I've been working on a python application which uses OpenCV to read frames from a video and create a composite of the "activity", i.e. the things that have changed from one frame to the next. To do that, I only really want to check one frame per second or so.
For a long time I've been using the following code (simplified, with some error checking, classes, etc removed for brevity) to get the video object and the first frame:
video_capture = cv2.VideoCapture(video_fullpath)
this_frame = get_frame(0)
def get_frame(time):
video_capture.set(cv2.CAP_PROP_POS_MSEC, time)
capture_success, this_frame = video_capture.read()
return this_frame
The process of getting subsequent frames, using the latter two lines of code above, is really slow. On a 2015 MacBook Pro it takes 0.3-0.4s to get each frame (at 1sec intervals in the video, which is a ~100MB .mp4 video file). By comparison, the rest of my operations, which are comparing each frame to its predecessor, are very quick - typically less than 0.01s.
I've therefore been looking at multi-threading, but I'm struggling.
I can get multi-threading working on a "lookahead" basis, i.e. whilst I'm processing one frame I can be getting the next one. And once I'm done processing the previous frame, I'll wait for the "lookahead" operation to finish before continuing. I do that with the following code:
while True:
this_frame, next_frame_thread = get_frame_async(prev_frame.time + time_increment)
<< do processing of this_frame ... >>
next_frame_thread.join()
def get_frame_async(time):
if time not in frames:
frames[time] = get_frame(time)
next_frame_thread = Thread(target=get_frame, args=(time,))
next_frame_thread.start()
return frames[time], next_frame_thread
The above seems to be working, but because the seeking operation is so slow compared to everything else it doesn't actually save much time - in fact it's difficult to see any benefit at all.
I then wondered whether I could be getting multiple frames in parallel. However, whenever I try I get a range of errors, mostly related to async_lock (e.g. Assertion fctx->async_lock failed at libavcodec/pthread_frame.c:155
). I wonder whether this is simply that an OpenCV VideoCapture object can't seek to multiple places at once... which would seem reasonable. But if that's true, is there any way to speed this operation up significantly?

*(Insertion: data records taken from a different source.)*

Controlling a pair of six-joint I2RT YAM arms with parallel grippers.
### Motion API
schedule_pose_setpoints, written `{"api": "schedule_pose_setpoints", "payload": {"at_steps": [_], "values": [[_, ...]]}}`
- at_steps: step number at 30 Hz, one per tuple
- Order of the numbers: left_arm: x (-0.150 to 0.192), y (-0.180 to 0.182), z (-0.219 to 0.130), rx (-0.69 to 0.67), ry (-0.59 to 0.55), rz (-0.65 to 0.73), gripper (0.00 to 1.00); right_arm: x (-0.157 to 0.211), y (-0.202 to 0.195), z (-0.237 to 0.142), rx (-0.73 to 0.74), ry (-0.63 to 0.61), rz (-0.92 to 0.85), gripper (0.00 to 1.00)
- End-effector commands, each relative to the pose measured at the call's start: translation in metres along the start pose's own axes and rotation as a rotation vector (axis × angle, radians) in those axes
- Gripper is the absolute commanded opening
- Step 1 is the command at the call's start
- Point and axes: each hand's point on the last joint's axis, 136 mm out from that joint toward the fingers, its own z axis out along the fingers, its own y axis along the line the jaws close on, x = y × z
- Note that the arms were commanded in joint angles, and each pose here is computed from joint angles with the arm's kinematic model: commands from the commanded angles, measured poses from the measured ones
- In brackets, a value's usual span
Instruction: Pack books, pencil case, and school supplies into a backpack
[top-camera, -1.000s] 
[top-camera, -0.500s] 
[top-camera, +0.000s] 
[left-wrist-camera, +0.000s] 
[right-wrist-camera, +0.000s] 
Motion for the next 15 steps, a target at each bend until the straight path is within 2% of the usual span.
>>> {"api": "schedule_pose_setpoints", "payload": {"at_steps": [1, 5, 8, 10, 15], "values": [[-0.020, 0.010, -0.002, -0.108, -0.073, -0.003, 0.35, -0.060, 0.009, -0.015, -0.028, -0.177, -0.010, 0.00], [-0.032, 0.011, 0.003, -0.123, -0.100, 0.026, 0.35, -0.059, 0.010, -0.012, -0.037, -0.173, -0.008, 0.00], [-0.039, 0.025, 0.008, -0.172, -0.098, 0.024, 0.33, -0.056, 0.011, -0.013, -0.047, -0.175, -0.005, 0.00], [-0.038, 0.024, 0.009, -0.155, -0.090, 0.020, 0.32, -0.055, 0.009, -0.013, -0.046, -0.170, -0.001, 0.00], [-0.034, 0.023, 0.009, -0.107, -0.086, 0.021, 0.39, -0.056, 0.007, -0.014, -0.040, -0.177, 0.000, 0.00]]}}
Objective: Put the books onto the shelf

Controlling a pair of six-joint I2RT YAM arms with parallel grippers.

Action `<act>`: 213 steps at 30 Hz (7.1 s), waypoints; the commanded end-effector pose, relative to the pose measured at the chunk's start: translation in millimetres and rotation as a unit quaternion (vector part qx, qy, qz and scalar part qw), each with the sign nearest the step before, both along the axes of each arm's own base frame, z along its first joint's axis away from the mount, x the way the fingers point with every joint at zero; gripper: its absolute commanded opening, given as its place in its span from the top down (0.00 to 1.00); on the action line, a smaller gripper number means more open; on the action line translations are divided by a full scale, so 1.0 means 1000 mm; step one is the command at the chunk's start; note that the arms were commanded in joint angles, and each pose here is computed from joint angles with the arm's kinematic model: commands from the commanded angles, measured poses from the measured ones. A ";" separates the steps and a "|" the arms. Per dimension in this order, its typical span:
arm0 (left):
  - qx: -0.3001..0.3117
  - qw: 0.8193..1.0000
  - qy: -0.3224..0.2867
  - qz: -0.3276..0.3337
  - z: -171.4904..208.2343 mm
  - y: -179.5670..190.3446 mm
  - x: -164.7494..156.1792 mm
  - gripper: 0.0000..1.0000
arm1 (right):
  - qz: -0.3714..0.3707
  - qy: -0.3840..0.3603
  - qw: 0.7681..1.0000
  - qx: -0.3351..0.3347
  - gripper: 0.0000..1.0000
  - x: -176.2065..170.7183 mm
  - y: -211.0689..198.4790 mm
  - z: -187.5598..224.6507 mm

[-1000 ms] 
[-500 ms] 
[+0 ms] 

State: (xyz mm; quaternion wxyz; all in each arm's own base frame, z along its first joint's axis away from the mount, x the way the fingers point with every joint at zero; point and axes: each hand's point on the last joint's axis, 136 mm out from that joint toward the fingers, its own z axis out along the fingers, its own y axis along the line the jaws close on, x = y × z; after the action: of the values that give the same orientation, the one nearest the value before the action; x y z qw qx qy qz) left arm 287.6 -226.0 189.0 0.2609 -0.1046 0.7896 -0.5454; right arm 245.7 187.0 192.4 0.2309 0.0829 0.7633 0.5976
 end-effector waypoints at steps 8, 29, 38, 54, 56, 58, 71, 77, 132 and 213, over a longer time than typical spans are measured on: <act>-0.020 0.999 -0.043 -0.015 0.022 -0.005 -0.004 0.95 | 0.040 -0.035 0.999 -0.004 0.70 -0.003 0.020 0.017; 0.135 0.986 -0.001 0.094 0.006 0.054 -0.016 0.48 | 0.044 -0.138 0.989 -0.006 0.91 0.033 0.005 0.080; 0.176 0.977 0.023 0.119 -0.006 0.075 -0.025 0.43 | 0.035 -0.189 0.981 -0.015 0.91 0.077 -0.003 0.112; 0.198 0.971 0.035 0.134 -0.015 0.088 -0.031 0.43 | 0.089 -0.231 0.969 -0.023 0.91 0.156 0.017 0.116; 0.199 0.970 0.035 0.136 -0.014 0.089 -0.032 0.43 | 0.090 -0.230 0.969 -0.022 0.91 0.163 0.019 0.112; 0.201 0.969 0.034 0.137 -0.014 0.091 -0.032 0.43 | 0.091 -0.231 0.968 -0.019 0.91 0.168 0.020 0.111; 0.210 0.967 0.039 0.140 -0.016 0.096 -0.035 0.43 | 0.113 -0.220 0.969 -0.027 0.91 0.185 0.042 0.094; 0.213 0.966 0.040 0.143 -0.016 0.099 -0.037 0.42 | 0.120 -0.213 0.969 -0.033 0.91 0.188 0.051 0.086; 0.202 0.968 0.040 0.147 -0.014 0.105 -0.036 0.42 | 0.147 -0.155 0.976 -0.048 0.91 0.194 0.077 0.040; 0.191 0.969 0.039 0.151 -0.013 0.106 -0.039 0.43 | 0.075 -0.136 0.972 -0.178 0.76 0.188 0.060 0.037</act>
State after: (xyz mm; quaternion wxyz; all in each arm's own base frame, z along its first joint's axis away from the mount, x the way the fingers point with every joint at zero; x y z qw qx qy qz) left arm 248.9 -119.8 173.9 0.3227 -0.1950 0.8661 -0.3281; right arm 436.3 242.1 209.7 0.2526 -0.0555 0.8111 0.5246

I've been using a few different sources, including this one https://nrsyed.com/2018/07/05/multithreading-with-opencv-python-to-improve-video-processing-performance/ which shows huge speed-ups, but I'm struggling with why I'm getting these errors around async_lock. Is it just the seek operation? I can't find any examples of multithreading whilst seeking around the video - just example of people reading all frames sequentially.
Any tips or guidance on where / which parts are most likely to benefit from multithreading (or another approach) would be most welcome. This is my first attempt at multithreading, so completely accept I might have missed something obvious! Based on this page (https://www.toptal.com/python/beginners-guide-to-concurrency-and-parallelism-in-python), I was a bit overwhelmed by the range of different options available.
Thanks!
Based on the comments on the original question I've done some testing and thought it worth sharing the (interesting) results. Big savings potential for anyone using OpenCV's VideoCapture.set(CAP_PROP_POS_MSEC)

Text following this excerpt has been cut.